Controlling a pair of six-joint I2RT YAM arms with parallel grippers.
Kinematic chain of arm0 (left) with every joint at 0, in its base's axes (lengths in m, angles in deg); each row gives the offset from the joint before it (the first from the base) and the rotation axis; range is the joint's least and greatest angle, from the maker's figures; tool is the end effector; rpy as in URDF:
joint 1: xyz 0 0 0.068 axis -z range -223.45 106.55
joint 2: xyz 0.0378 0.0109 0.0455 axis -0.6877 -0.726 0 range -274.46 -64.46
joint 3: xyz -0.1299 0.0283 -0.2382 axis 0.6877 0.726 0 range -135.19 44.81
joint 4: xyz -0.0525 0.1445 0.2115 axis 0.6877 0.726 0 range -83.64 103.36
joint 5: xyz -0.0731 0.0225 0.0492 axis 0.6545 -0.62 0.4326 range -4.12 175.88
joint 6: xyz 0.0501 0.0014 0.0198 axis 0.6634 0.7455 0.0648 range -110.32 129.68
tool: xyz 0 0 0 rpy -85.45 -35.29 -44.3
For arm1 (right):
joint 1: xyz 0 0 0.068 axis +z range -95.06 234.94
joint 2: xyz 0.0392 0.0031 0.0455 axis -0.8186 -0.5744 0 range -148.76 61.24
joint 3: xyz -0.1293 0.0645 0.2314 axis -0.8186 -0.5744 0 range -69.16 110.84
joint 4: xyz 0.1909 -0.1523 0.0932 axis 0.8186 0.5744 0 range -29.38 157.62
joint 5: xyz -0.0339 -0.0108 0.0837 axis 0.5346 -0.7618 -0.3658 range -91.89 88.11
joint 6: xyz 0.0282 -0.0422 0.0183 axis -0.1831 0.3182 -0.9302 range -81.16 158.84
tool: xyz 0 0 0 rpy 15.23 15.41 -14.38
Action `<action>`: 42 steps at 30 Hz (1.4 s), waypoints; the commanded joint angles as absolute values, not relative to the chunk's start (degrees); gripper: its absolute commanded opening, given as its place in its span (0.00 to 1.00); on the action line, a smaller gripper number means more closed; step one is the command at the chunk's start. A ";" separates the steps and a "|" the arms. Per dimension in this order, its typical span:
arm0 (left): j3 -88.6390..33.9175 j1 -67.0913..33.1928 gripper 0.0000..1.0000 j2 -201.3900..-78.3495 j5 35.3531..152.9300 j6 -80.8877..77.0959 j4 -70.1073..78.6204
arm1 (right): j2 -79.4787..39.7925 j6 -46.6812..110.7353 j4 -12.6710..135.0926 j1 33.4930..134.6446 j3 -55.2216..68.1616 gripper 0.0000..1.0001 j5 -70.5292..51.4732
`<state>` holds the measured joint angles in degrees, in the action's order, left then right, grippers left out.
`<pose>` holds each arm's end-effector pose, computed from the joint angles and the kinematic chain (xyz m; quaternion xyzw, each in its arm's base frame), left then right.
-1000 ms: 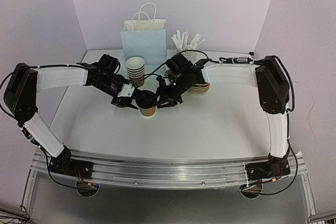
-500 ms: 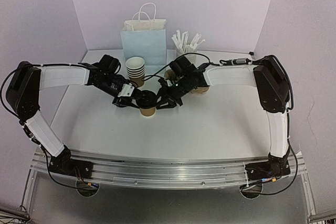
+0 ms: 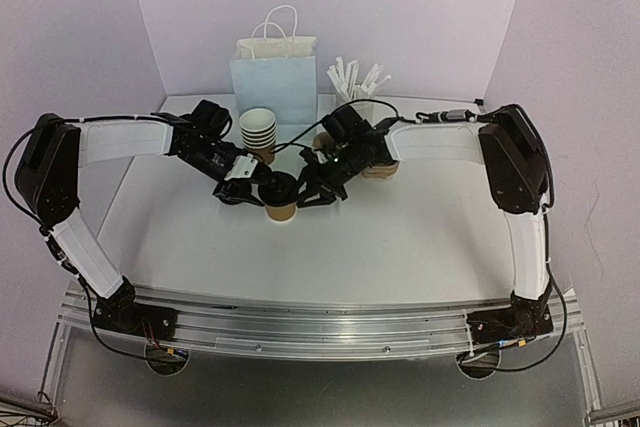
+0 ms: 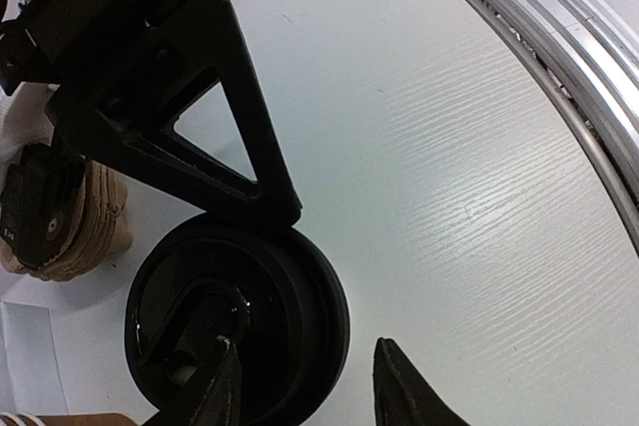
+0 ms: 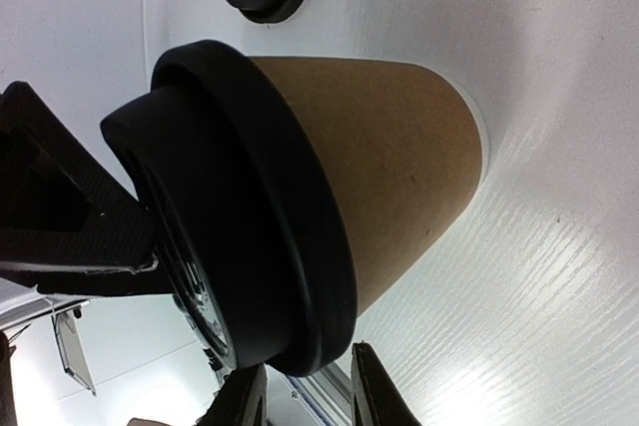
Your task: Pack the takeout coffee
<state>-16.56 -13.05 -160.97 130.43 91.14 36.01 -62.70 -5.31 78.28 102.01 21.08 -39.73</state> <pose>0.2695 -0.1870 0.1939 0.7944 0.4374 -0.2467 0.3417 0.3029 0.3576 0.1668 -0.1299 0.8897 0.4378 0.0002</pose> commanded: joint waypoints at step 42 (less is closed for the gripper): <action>-15.47 -22.53 0.53 -153.44 128.00 74.71 37.78 | -67.83 25.08 92.93 112.17 48.98 0.91 2.98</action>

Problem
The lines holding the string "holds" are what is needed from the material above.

Response
`<state>` holds the measured joint angles in degrees, in the action's order, left then right, grippers left out.
`<pose>` holds each arm's end-effector pose, computed from the joint angles and the kinematic chain (xyz m; quaternion xyzw, each in its arm's base frame), left then right.

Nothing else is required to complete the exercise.